WEEKLY FEATURE: Thailand Moving Toward Legal Gaming?

Casinos in Thailand could be worth more than US$2.8 billion in annual taxes, according to a new study from Rangsit University’s College of Social Innovation. The study also shows the majority of Thais support legal casinos in the Southeast Asian country, but the government of Prime Minister Prayut Chan-o-cha (l.) is still opposed to any casino legalization.

Legal casinos in Thailand could be worth more than THB100 billion (US.8 billion) in annual taxes, according to a study from Rangsit University’s College of Social Innovation and cited by GGRAsia.

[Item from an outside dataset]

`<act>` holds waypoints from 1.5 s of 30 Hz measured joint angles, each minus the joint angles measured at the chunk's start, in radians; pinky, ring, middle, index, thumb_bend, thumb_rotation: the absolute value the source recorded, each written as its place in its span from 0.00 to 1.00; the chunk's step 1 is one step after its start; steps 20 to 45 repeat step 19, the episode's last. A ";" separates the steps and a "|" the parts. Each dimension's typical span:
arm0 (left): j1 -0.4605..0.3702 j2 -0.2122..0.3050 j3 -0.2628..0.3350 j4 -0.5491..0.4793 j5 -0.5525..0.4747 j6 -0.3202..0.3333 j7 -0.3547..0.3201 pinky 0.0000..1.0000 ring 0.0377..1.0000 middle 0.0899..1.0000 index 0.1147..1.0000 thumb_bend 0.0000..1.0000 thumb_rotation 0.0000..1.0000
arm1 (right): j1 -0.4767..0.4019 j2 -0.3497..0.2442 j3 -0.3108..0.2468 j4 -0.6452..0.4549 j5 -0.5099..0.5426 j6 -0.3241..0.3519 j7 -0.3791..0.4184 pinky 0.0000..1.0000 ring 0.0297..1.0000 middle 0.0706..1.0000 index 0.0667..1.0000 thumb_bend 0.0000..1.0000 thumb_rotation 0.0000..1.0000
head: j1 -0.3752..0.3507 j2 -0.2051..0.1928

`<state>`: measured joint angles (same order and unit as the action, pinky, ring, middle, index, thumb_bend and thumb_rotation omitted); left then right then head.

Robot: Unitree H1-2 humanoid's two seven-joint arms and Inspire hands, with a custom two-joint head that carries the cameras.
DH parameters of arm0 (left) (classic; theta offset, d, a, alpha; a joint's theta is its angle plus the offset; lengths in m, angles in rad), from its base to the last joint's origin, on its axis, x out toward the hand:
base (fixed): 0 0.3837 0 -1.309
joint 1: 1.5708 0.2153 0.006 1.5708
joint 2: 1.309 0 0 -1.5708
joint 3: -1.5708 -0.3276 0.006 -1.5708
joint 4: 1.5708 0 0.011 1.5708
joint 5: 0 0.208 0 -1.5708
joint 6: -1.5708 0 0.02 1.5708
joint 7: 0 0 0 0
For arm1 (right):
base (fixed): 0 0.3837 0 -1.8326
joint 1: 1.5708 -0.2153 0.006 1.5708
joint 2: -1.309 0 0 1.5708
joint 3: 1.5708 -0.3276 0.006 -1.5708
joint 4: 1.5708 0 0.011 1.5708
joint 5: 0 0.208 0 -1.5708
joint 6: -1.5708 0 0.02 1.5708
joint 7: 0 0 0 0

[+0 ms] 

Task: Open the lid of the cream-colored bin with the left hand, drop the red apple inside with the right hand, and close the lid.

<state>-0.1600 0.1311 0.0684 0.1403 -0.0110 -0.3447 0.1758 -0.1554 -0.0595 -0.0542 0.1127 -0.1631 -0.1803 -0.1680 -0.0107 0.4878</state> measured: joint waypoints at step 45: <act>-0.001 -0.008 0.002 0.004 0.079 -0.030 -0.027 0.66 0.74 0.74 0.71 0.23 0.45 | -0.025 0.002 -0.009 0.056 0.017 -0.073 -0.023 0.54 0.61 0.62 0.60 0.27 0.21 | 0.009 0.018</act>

University Dean Sungsidh Piriyarangsan said the estimate does not include ancillary revenues that might result from a boost in tourism, but does include the possibility that gambling would be open to locals, the Bangkok Post reported. Legal casinos could boost foreign tourism by 10 percent based on results in Macau and Singapore, the study projects.

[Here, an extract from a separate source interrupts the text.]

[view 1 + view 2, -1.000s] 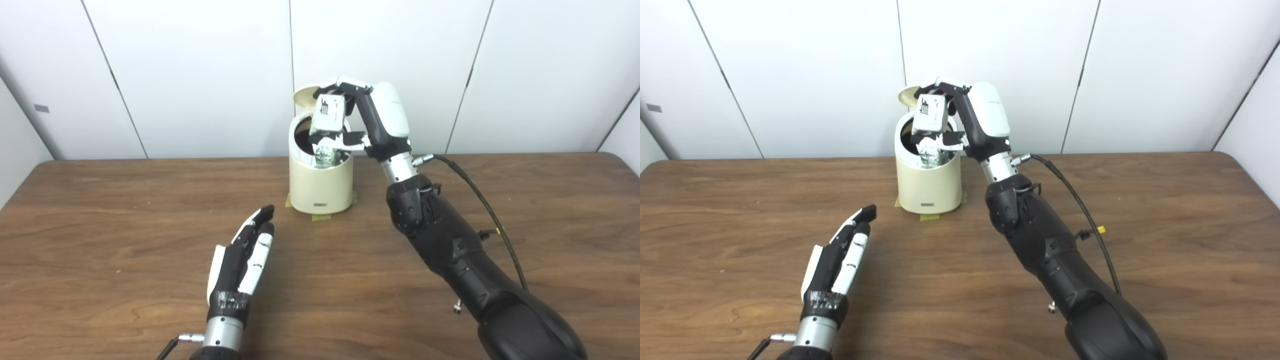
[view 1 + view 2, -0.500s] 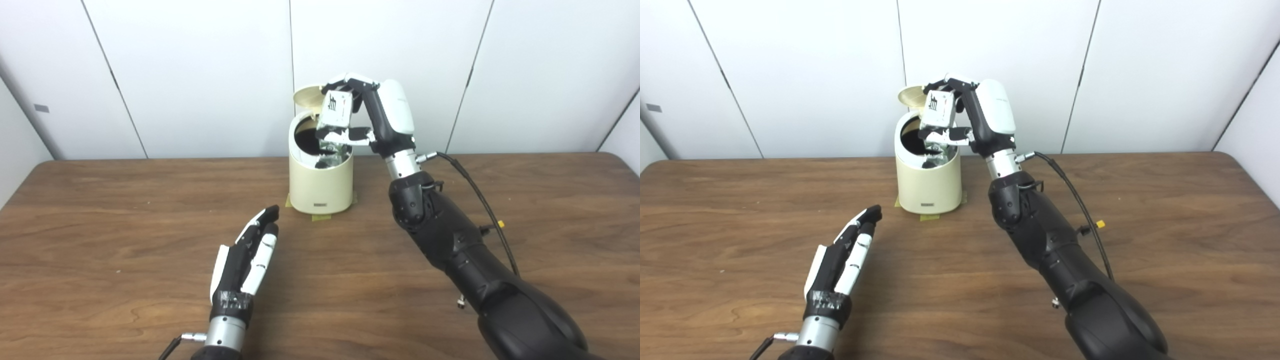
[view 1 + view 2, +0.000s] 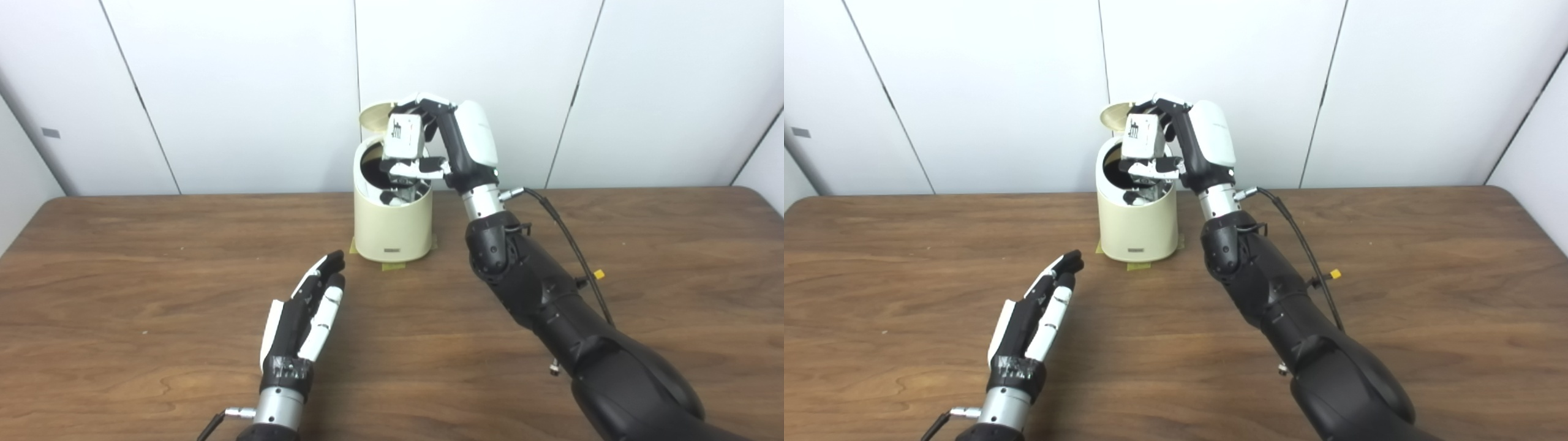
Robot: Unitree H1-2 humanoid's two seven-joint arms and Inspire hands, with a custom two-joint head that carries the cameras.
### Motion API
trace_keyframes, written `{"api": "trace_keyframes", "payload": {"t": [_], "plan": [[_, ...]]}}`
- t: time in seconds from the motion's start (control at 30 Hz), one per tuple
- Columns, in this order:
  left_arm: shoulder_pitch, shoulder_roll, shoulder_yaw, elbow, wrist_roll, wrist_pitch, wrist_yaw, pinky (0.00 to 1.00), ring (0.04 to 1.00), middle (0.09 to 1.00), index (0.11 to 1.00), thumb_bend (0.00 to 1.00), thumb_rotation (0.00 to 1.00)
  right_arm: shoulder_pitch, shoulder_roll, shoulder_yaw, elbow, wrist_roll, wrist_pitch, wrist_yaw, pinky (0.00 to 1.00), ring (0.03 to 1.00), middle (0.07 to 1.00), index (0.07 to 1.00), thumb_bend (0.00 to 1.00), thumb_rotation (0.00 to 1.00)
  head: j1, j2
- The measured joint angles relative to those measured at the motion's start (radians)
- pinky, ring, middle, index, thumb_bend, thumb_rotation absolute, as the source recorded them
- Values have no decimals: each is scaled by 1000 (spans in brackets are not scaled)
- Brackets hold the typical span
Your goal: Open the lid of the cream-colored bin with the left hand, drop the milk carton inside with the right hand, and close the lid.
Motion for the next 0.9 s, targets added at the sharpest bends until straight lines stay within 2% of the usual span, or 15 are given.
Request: {"api": "trace_keyframes", "payload": {"t": [0.03, 0.07, 0.1, 0.13, 0.17, 0.23, 0.3, 0.43, 0.53, 0.67, 0.73, 0.8, 0.83, 0.87, 0.9], "plan": [[0, 0, 0, -3, 1, 3, 1, 1000, 961, 895, 893, 465, 734, 0, -1, 1, 0, -11, 8, 0, 355, 403, 504, 550, 505, 0, 0, 0], [1, -1, 0, -6, 1, 5, 2, 1000, 960, 894, 907, 471, 728, 0, -2, 3, -1, -25, 20, 1, 376, 454, 546, 523, 514, 70, 0, 0], [1, -4, 2, -8, 0, 6, 5, 1000, 959, 894, 953, 476, 693, 0, -5, 11, -2, -44, 30, 2, 419, 522, 614, 597, 791, 119, 5, -5], [2, -9, 4, -7, -2, 7, 9, 1000, 959, 894, 969, 478, 680, 0, -9, 18, -3, -62, 38, 3, 434, 545, 638, 622, 884, 136, 6, -6], [3, -18, 7, -7, -6, 7, 18, 1000, 956, 892, 979, 475, 653, 0, -11, 24, -3, -77, 43, 9, 474, 579, 659, 644, 937, 145, 6, -6], [8, -36, 12, -7, -12, 6, 30, 1000, 954, 904, 996, 456, 629, 2, -11, 30, -2, -95, 60, 32, 699, 693, 730, 723, 988, 200, 8, -8], [12, -43, 12, -2, -15, -3, 34, 1000, 959, 924, 1000, 419, 604, 5, -14, 30, -3, -108, 78, 46, 785, 751, 772, 786, 1000, 253, 8, -9], [13, -45, 19, 13, -24, -20, 39, 1000, 959, 959, 1000, 340, 565, 9, -26, 30, -24, -118, 115, 80, 819, 766, 783, 814, 1000, 289, 5, -14], [13, -46, 27, 19, -37, -54, 44, 1000, 963, 979, 1000, 327, 568, 9, -25, 30, -31, -120, 135, 88, 809, 757, 775, 810, 1000, 298, 2, -15], [13, -48, 30, 38, -40, -74, 54, 1000, 978, 991, 1000, 339, 553, 9, -26, 30, -33, -131, 136, 86, 718, 704, 734, 759, 996, 271, 3, -17], [13, -48, 31, 46, -40, -81, 60, 1000, 975, 989, 1000, 336, 549, 10, -26, 28, -33, -131, 130, 80, 654, 661, 684, 717, 971, 245, 3, -17], [13, -47, 30, 46, -40, -83, 61, 1000, 976, 986, 1000, 334, 546, 13, -26, 23, -38, -126, 121, 76, 561, 579, 602, 654, 908, 190, 3, -17], [13, -47, 30, 46, -40, -83, 61, 1000, 975, 983, 1000, 333, 544, 17, -26, 17, -43, -119, 107, 75, 493, 521, 531, 594, 721, 100, 2, -18], [13, -47, 30, 46, -40, -83, 61, 1000, 974, 980, 1000, 332, 544, 26, -26, 6, -57, -106, 91, 75, 418, 459, 482, 555, 606, 42, 2, -18], [13, -47, 30, 46, -40, -83, 61, 1000, 973, 977, 1000, 335, 546, 37, -26, -7, -76, -88, 73, 74, 380, 427, 481, 553, 561, 21, 2, -20]]}}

The Bangkok Nation reported that the majority of Thais back the legalization of casinos due to the potential economic benefits. The report also contends that casinos at home could also reduce crime by helping to create jobs and boost incomes.

Another study by academic Krisada Phornprapha shows that most of those polled within Thailand want to be assured that gaming revenues will be funneled into social programs and that the government will develop a “clear and transparent” industry.

Yet another study by academic Saran Thitirak looked at Chiang Rai residents’ perspectives on casinos in Myanmar and Laos, and concluded that there were “no adverse effects.” The residents also noted an increase in tourism and tourist-related businesses.

Sungsidh reportedly told a local conference that Singapore is a model for responsible legal gaming, and has successfully implemented measures to reduce the negative social impacts.

Despite the multiple studies and apparent approval by residents, reported GGRAsia, the current military government in Thailand “appears to have little appetite” for legal casinos in the Buddhist kingdom. Last June, after a minority group on Thailand’s National Reform Council pitched legal casinos, then-National Police Chief General Somyot Poompanmoung expressed support for the idea, saying it would reduce “rampant” illegal gaming in Thailand and provide revenues that could be spent on education and social programs.

But Somyot was quickly shut down by Prime Minister Prayut Chan-o-cha, who confirmed he had ordered the chief to stop speaking publicly about the matter. At the time, the prime minister said the government had “not made any decision on” casinos. When a legislator suggested the powerful general should face a disciplinary hearing for encouraging casinos, Prayut said, “Which general? I don’t see any such general.”

He squelched hopes that casinos would become legal at any time during his administration, telling the Thai Visa, “No, they won’t. The legalization of casinos will take time. Studies and research must be conducted first.” He added that the decision will not be based on public opinion polls.

Other countries in the region that offer gaming likely would not rejoice at the advent of legal casinos in Thailand. Thai nationals now cross the border to gamble; earlier this month, Genting Singapore Plc, operator of Resorts World Sentosa in Singapore, set up an indirectly held subsidiary in Thailand to market its casino complex.

Currently, Thailand and Brunei are the only Asian countries without legal casinos, according to the website Yogonet.com. Neighboring countries are home to at least 120 legal gaming venues, mostly in Cambodia and Laos.